PROMPT: Restate, exactly as written, the entries below from the line that holds "Place one or more dots on the white robot" through the line that holds "Several lookups on". Pictures are not part of the copy.

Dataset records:
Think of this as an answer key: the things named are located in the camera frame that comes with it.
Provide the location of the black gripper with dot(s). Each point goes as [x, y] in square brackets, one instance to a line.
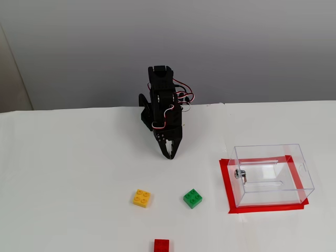
[170, 137]

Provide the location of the yellow lego brick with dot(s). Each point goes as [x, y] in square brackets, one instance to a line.
[141, 198]

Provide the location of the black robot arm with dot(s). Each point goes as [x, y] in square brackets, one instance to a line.
[160, 78]

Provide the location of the green lego brick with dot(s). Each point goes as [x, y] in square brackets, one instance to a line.
[193, 198]

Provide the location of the red lego brick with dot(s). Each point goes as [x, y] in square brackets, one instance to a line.
[161, 246]

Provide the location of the transparent plastic box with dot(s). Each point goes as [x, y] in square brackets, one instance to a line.
[267, 194]

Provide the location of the black table clamp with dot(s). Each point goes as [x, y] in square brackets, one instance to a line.
[144, 115]

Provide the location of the red tape square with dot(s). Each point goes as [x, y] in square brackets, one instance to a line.
[225, 183]

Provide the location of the silver lock cylinder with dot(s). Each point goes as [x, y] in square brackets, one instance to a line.
[239, 174]

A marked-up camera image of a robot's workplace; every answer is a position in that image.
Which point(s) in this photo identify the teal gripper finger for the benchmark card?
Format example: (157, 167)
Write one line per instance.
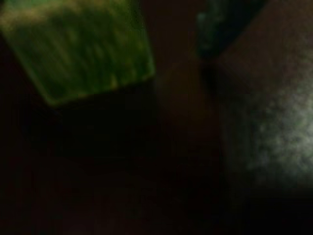
(220, 27)

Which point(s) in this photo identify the green square block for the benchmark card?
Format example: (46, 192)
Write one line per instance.
(78, 49)

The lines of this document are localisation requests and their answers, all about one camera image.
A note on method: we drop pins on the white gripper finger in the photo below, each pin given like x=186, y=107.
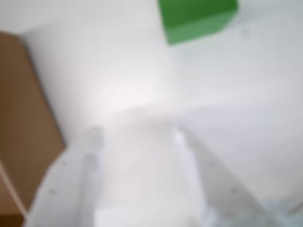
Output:
x=220, y=189
x=66, y=189

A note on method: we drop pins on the green cube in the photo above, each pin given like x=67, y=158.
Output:
x=196, y=19

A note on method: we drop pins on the brown cardboard box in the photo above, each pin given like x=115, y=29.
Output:
x=23, y=118

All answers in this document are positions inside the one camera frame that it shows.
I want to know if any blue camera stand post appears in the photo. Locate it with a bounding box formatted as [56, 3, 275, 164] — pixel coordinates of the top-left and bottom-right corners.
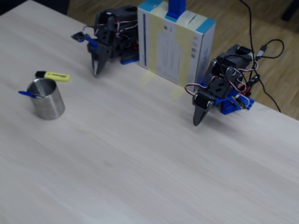
[164, 0, 187, 23]

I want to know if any silver metal cup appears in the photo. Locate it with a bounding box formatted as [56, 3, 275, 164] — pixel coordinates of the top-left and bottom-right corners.
[27, 78, 65, 121]

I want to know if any white blue cardboard box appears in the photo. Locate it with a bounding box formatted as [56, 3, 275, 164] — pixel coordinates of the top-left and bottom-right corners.
[137, 0, 217, 93]

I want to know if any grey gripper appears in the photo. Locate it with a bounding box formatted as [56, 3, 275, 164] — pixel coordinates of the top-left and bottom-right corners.
[192, 91, 215, 126]

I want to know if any dark furniture piece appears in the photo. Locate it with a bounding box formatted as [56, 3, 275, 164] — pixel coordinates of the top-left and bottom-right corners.
[281, 0, 299, 21]

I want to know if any black usb cable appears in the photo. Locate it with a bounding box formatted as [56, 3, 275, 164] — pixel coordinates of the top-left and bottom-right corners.
[256, 39, 285, 62]

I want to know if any blue capped clear pen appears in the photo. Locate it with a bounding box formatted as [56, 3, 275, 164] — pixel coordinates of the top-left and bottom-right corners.
[18, 90, 44, 98]

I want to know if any red white black servo wire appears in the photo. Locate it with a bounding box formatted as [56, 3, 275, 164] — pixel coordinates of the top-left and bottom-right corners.
[184, 83, 199, 96]

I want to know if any yellow highlighter marker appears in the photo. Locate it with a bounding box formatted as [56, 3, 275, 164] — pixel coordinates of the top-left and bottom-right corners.
[35, 70, 71, 83]

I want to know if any grey gripper with camera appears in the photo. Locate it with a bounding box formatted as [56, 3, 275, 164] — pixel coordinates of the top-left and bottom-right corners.
[91, 27, 117, 76]

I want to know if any black power cable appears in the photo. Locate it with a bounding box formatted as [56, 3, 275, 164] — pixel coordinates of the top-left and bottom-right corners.
[239, 0, 282, 113]

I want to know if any blue arm base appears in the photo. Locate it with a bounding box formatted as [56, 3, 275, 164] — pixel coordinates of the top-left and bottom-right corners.
[198, 80, 256, 115]
[120, 57, 141, 65]

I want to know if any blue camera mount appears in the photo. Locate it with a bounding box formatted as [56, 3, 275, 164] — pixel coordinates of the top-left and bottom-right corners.
[78, 34, 99, 56]

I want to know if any grey robot arm with camera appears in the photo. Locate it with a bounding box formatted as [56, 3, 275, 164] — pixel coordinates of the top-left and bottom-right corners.
[94, 6, 141, 61]

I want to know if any bare camera circuit board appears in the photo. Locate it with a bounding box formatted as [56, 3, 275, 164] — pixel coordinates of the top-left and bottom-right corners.
[71, 32, 86, 42]

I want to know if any motor controller board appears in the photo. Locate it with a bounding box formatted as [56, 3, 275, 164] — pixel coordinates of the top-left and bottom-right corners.
[231, 94, 249, 109]

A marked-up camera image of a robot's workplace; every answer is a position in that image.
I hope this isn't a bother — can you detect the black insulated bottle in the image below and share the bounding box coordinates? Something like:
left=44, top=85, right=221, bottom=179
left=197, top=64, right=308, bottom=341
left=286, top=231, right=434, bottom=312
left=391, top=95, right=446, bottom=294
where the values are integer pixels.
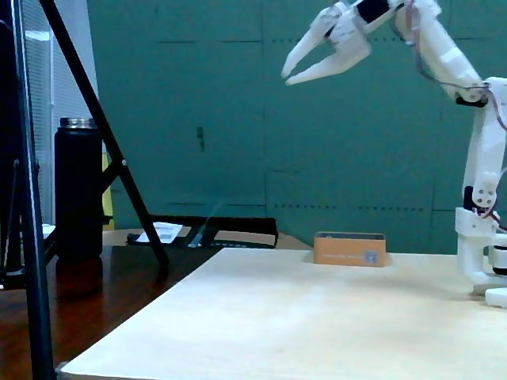
left=54, top=117, right=105, bottom=260

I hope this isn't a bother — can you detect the light wooden board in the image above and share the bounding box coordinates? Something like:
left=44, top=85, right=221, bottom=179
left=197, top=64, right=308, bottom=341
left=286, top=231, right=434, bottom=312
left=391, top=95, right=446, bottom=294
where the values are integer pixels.
left=59, top=247, right=507, bottom=380

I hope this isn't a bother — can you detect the white printed paper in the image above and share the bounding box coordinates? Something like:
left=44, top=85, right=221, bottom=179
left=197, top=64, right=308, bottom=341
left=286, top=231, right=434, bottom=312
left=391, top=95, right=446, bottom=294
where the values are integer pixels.
left=137, top=222, right=184, bottom=244

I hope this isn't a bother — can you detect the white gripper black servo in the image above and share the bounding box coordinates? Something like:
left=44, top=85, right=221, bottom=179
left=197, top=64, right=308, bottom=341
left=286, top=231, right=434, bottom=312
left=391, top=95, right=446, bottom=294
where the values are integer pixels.
left=280, top=0, right=394, bottom=87

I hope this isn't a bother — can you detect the black flat frame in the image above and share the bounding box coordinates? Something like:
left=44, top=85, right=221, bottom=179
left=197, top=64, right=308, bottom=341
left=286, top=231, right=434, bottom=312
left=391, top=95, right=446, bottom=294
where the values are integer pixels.
left=126, top=215, right=279, bottom=250

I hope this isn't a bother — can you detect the black tripod stand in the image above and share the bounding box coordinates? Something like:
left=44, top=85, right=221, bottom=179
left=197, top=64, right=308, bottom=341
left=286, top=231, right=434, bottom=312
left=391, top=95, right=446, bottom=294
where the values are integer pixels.
left=0, top=0, right=171, bottom=380

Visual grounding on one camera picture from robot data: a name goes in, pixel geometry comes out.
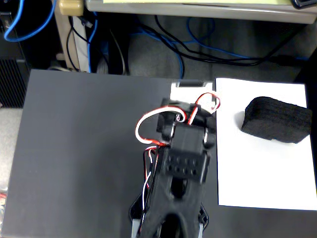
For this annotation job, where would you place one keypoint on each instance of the white paper sheet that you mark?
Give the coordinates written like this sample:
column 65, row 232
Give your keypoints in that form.
column 262, row 173

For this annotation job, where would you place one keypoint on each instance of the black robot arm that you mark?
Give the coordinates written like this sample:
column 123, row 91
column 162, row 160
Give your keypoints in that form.
column 178, row 193

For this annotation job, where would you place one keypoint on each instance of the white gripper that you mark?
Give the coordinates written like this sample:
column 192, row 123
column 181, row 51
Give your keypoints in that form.
column 179, row 106

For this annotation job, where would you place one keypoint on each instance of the grey desk top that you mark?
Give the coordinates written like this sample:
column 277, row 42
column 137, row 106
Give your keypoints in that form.
column 198, row 11

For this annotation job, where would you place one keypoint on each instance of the clear bag with red parts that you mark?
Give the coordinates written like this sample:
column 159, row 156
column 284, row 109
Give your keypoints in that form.
column 2, row 198

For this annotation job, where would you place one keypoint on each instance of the black ribbed computer case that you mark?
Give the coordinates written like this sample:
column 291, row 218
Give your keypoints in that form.
column 12, row 84

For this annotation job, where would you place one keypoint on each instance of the black device on desk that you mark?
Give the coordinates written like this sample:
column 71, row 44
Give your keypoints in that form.
column 303, row 3

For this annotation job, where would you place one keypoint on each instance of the grey table clamp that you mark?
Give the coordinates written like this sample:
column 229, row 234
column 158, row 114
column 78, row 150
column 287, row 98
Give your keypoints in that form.
column 201, row 230
column 135, row 229

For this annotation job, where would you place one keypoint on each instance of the beige plastic box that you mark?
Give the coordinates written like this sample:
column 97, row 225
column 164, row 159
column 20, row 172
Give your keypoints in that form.
column 70, row 7

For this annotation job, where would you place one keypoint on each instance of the beige desk leg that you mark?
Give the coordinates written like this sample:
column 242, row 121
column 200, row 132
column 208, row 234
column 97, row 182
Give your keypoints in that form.
column 79, row 49

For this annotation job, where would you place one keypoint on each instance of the yellow-green paper sheet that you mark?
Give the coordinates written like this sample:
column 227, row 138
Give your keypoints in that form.
column 198, row 1

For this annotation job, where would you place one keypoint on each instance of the black foam cube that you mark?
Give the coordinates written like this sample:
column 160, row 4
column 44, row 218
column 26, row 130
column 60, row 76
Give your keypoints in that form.
column 277, row 121

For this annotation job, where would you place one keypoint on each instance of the black table mat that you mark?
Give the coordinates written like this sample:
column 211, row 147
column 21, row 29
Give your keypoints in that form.
column 74, row 161

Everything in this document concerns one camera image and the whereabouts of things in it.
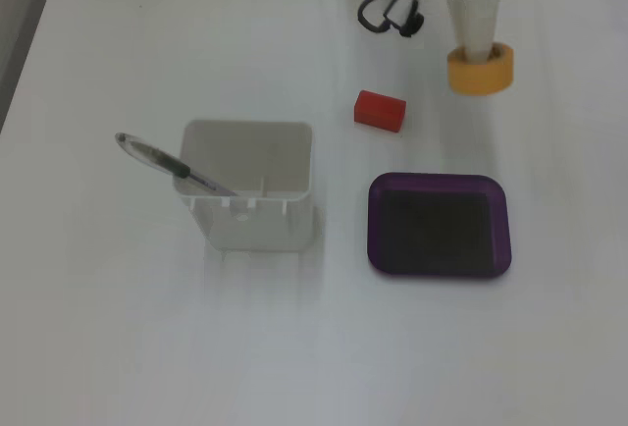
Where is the clear ballpoint pen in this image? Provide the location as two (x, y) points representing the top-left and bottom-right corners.
(115, 132), (240, 197)

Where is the red rectangular block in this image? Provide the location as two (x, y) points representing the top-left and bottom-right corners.
(352, 89), (407, 133)

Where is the purple metal tray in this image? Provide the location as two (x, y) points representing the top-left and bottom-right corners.
(366, 172), (513, 281)

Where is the white plastic pen holder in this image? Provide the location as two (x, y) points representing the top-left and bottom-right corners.
(171, 120), (316, 254)

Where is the yellow tape roll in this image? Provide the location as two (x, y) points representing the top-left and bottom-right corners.
(445, 42), (516, 97)

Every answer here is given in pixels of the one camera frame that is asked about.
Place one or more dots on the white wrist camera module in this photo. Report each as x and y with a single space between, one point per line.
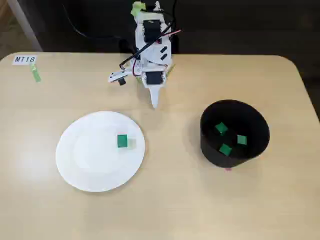
115 76

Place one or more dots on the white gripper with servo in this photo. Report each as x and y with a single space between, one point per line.
153 78

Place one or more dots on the green cube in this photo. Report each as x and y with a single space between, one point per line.
221 128
225 149
241 139
122 140

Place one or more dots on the green masking tape wrap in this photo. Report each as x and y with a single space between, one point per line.
137 7

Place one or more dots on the white paper plate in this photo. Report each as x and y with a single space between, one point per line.
95 160

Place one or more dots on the white MT18 label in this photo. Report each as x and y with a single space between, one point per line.
24 59

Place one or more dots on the black pot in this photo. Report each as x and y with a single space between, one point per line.
212 157

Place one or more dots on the white metal pole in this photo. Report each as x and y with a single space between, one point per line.
26 27

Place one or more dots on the red tape piece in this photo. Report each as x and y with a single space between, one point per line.
228 169

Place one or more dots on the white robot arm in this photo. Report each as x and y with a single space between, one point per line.
155 53

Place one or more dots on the long green tape strip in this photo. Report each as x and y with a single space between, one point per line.
138 80

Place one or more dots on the green tape strip with writing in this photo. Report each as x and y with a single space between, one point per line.
35 73

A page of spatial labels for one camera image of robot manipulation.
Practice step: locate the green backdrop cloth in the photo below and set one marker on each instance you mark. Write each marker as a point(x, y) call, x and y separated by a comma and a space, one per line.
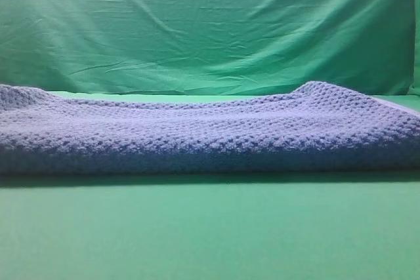
point(210, 47)

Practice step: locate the blue waffle-weave towel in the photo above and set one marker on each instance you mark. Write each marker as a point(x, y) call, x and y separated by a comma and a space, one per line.
point(317, 127)

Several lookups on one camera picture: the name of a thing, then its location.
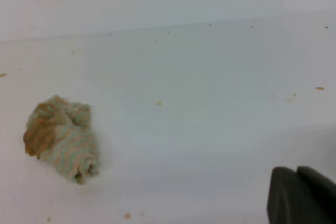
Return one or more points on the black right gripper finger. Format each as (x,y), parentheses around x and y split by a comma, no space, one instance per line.
(303,196)

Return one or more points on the green striped stained rag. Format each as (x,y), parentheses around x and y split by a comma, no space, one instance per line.
(59,133)

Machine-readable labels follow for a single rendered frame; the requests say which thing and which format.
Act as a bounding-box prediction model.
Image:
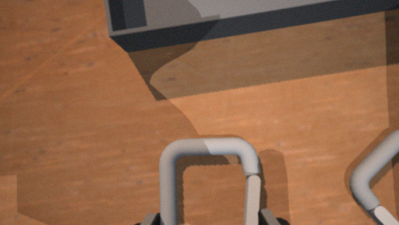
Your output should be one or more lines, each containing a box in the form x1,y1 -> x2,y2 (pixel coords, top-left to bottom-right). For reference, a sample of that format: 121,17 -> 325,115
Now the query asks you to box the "grey carabiner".
159,137 -> 261,225
350,129 -> 399,225

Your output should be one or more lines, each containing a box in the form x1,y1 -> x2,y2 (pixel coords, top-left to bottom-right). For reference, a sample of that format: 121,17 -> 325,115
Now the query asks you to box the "grey tray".
104,0 -> 399,51

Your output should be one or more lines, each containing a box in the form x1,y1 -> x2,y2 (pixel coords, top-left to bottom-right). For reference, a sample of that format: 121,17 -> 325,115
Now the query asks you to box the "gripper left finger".
135,213 -> 160,225

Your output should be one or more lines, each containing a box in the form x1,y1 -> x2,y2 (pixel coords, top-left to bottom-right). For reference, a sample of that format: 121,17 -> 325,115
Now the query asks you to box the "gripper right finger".
258,209 -> 290,225

YOUR RESPONSE:
Place one or more dots on the white robot arm in this photo. Report each as x and y with a single space between, one point per line.
155 53

Place one or more dots on the long green tape strip in this photo. Report each as x and y with a single space between, one point per line.
138 80

Place one or more dots on the green tape strip with writing in this photo. Report each as x and y with a single space between, one point per line.
35 73

A page of spatial labels for one camera image of robot manipulation.
Practice step: locate the green backdrop cloth in the photo below and set one marker on each instance you mark. Write each marker as a point(x, y) call, x and y separated by a comma and a space, one per line.
point(210, 47)

Practice step: locate the blue waffle-weave towel in the photo above and set one marker on each instance you mark. Write each marker as a point(x, y) call, x and y separated by a comma and a space, one per line.
point(317, 127)

Several lookups on one camera picture: the name of a thing, then its location.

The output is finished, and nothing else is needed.